Джимми Кард только что встал на подаче. Накануне соревнований Карда неожиданно прикрепили к отделению Мора. В школе существовало правило, по которому, с какой-то неведомой целью, ученика могли от одного куратора вдруг взять и перевести под опеку другого. Хотя это означало лишь то, что этот ученик во время соревнований должен был играть в команде куратора, к которому его приписали, и ходить в поход с его отделением. Кард играл, будто хвастая перед зрителями своим умением – длинными пробежками, множеством разных приемчиков и выкрутасов. Мячик от его биты летел по полю со скоростью шаровой молнии, правда, не всегда по прямой. Мор наблюдал, как он подает Дональду. Потом отвернулся. Растроганный зрелищем играющего сына, в этот момент он был всей душой с ним.
Мор начал медленно прохаживаться за рядами. Тоска донимала его. Он смотрел то вдаль, через поля, туда, где краснели крыши городка, то оборачивался в сторону леса. Как там темно и прохладно. Взять, что ли, и уйти незаметно? Нет, нельзя. Раздались аплодисменты; и, обернувшись, он увидел, как Дональд передает мяч в сторону защитника для новой серии бросков. Успехи Дональда явно нравились болельщикам. Вон он стоит посреди зеленого прямоугольника, о чем-то советуясь с товарищем по команде. Кард подошел, сказал что-то, и все рассмеялись. «Любопытно, – подумал Мор, – за кого я сейчас по-настоящему болею – за свое отделение или за своего сына?»

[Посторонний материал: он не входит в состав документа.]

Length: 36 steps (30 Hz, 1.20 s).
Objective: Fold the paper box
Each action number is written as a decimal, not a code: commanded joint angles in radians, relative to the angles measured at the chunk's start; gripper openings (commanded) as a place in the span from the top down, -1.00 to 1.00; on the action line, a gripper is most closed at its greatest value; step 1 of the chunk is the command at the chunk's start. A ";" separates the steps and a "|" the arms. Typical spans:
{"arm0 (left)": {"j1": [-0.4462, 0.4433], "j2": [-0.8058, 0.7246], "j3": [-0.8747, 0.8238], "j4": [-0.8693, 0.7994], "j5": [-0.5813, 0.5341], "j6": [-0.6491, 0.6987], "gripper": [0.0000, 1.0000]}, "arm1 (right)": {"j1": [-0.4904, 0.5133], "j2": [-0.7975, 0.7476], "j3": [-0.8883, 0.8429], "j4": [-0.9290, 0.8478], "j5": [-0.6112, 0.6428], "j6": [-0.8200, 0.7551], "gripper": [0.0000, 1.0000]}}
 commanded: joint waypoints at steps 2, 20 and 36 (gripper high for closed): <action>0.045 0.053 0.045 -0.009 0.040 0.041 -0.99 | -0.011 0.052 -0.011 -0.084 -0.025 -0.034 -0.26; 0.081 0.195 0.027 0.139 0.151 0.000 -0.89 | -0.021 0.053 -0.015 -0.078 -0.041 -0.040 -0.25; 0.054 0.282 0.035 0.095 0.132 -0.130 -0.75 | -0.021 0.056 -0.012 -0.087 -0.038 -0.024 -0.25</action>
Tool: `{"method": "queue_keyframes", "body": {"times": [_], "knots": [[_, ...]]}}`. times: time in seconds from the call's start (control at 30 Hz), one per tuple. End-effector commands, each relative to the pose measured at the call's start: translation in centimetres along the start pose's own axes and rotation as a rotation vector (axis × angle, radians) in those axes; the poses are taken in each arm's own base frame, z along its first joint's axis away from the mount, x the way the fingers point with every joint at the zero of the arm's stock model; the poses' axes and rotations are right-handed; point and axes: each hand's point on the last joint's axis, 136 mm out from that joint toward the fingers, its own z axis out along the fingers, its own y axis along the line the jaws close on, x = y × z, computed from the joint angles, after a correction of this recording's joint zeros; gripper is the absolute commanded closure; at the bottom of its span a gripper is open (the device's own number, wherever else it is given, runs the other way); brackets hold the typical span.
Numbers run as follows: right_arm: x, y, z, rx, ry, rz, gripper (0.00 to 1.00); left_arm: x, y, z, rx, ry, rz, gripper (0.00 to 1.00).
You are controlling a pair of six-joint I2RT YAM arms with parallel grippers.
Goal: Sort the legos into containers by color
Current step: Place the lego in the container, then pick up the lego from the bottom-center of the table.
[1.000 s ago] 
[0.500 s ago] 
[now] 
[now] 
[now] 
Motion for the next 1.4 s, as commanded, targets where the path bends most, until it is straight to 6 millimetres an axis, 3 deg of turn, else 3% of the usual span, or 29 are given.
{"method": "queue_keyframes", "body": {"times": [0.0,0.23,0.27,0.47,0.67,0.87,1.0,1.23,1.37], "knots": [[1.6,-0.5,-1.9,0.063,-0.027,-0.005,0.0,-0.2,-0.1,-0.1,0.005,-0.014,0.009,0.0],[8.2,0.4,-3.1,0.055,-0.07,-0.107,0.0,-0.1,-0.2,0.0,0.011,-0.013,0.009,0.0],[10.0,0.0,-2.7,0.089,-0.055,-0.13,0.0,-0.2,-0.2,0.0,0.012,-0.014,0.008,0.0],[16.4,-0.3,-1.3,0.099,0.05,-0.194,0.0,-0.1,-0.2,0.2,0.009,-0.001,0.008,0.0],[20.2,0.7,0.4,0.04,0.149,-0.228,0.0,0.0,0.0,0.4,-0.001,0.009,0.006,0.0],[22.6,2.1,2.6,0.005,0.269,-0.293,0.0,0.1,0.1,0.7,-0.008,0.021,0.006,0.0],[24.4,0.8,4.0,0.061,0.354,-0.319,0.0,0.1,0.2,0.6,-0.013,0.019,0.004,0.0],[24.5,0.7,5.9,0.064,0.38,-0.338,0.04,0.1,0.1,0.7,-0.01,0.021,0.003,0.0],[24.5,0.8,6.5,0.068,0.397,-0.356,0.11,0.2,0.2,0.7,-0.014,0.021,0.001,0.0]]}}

Соревнование отделений – финал игр «на выбывание» – длилось, как правило, два дня, и первый день считался самым торжественным; именно по случаю этого первого дня директор устраивал ужин для учительского состава – мероприятие, «в эпоху консульства» Эвви достигшее беспрецедентной степени унылости. Бейсфорд, известный своей склонностью к горячительным напиткам, пытался убедить Эвви, что можно бы организовать все как-то повеселее, но напрасно. Бейсфорда в этот раз не было, а Мор, его замещавший, убеждать и не собирался. Родителям и прочим визитерам в день соревнований вход на территорию школы был запрещен, хотя некоторые иногда все же просачивались. Эти соревнования считались сугубо внутришкольным праздником, и два ряда стульев занимали целиком учителя, члены их семей, ну и какое-то количество друзей учителей. Школьники расселись вдоль опушки леса, частью на солнце, частью в тени, а некоторые разместились у павильона, недалеко от того места, где на поле стоял подающий. На всех мальчиках были особые сен-бриджевские кепочки с мягкими козырьками, которые ученики охотно носили в летнюю жару. Мор на глаз оценил, что явились в основном все. У леса болельщики сидели особенно густо. Время от времени оттуда, из-под деревьев, долетала приглушенная невнятица голосов или одиночный мальчишеский выкрик, но в основном все следили за игрой в напряженном молчании.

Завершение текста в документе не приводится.